Ничто не занимало их ни в прошлом, ни в будущем. Зимка не знала, как великий князь Юлий обратился в свинопаса, и не желала знать. Юлий не знал, не ведал, где шлялась его неверная жена, слованская государыня, как провела она разделивший их пропастью год, и не делал ни малейшей попытки проникнуть в эту тайну. Конечно, Зимка не забывала, что Юлий пасет свиней, напротив, — помнила и умилялась; со смехом задрав подол, носилась она с хворостиной по лесу, чтобы загнать ввечеру диких хрюшек в сплетенное между деревьями стойло. А Юлий не забывал, что Золотинка его великая государыня и княгиня.

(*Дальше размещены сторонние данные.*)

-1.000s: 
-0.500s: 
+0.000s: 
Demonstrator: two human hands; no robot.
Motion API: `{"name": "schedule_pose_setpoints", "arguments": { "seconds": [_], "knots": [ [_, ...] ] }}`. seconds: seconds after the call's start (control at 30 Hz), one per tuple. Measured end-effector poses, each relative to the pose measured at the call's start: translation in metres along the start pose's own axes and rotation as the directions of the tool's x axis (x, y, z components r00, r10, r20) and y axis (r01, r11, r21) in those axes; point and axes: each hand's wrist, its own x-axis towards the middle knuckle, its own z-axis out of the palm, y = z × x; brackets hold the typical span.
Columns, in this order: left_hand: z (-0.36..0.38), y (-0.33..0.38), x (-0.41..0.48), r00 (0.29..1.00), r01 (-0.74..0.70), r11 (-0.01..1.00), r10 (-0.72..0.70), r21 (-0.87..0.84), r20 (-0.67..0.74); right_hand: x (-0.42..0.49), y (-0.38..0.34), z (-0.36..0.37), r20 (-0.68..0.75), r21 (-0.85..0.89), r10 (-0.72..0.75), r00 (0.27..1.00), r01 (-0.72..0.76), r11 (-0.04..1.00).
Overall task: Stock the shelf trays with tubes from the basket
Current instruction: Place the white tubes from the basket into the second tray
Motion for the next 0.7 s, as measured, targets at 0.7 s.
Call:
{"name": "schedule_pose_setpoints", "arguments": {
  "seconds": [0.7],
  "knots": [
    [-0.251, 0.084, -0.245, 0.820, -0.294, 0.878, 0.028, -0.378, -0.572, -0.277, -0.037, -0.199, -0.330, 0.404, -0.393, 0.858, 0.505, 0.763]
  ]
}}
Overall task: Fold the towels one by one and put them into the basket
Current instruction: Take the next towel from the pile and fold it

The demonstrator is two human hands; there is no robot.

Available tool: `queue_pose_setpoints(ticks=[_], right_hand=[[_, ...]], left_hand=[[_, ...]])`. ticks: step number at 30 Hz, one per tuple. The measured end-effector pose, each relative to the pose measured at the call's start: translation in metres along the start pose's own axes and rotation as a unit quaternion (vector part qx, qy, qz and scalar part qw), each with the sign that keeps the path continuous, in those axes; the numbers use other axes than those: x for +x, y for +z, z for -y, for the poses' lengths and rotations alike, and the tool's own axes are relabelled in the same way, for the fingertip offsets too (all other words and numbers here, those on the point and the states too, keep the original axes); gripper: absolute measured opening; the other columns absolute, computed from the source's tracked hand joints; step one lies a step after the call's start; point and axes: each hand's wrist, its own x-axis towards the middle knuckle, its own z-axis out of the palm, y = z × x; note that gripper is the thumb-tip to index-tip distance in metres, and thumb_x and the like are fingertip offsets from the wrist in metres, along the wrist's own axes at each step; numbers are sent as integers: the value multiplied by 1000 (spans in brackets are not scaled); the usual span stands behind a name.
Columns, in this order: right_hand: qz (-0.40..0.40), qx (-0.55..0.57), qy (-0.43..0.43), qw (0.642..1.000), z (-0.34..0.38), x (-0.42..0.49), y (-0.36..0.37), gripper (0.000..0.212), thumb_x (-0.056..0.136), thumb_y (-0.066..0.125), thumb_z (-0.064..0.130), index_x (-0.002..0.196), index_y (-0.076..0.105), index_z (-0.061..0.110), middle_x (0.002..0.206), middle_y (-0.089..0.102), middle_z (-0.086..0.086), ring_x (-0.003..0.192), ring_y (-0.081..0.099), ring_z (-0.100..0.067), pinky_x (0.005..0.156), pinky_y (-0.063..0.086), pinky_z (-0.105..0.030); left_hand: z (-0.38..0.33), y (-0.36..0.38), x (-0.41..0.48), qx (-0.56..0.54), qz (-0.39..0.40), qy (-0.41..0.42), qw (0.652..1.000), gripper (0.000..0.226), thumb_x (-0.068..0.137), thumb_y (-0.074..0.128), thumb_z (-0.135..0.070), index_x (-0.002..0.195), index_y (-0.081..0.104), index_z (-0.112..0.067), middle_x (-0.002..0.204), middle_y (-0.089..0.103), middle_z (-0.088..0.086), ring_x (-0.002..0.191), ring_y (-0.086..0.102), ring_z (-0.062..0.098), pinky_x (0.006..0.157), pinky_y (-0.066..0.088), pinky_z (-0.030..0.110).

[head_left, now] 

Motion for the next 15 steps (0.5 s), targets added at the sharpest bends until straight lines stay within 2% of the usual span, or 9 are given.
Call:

Поднявшись с рассветом прежде любимой, он бережно чистил ее красное платье, разглядывая его с восхищением, как человек, никогда не видевший богатого, отделанного серебром наряда… гладил нежнейший бархат, уже помятый, в лесном соре, и вдруг, не сдержав внезапно хлынувших слез, зарывался лицом в подол и мотал головой, покачиваясь.
Раздевшись донага жарким полуднем, они купались в тайном лесном озере, где высокие ели толпились по берегам, растопырив ветви, чтобы укрыть влюбленных от нескромных взоров, и не было тогда ни свинопаса, ни государыни, ни свергнутого, потерявшего престол и страну свою князя, ни предавшей его княгини — только прекрасные своим бесстыдством мужчина и женщина. Обнаженные тела их светились в совершенно черной, но прозрачно чистой воде. Вода эта, залитая в крошечное озерцо до краев, стояла недвижно, на века застыла она, ожидая влюбленных, ибо никто, кроме Юлия и Золотинки, никто другой, кажется, никогда не морщил еще эту гладь, ничей смех и разнузданные бултыханья не поднимали волну и не пугали заснувших в лесной чаще птиц.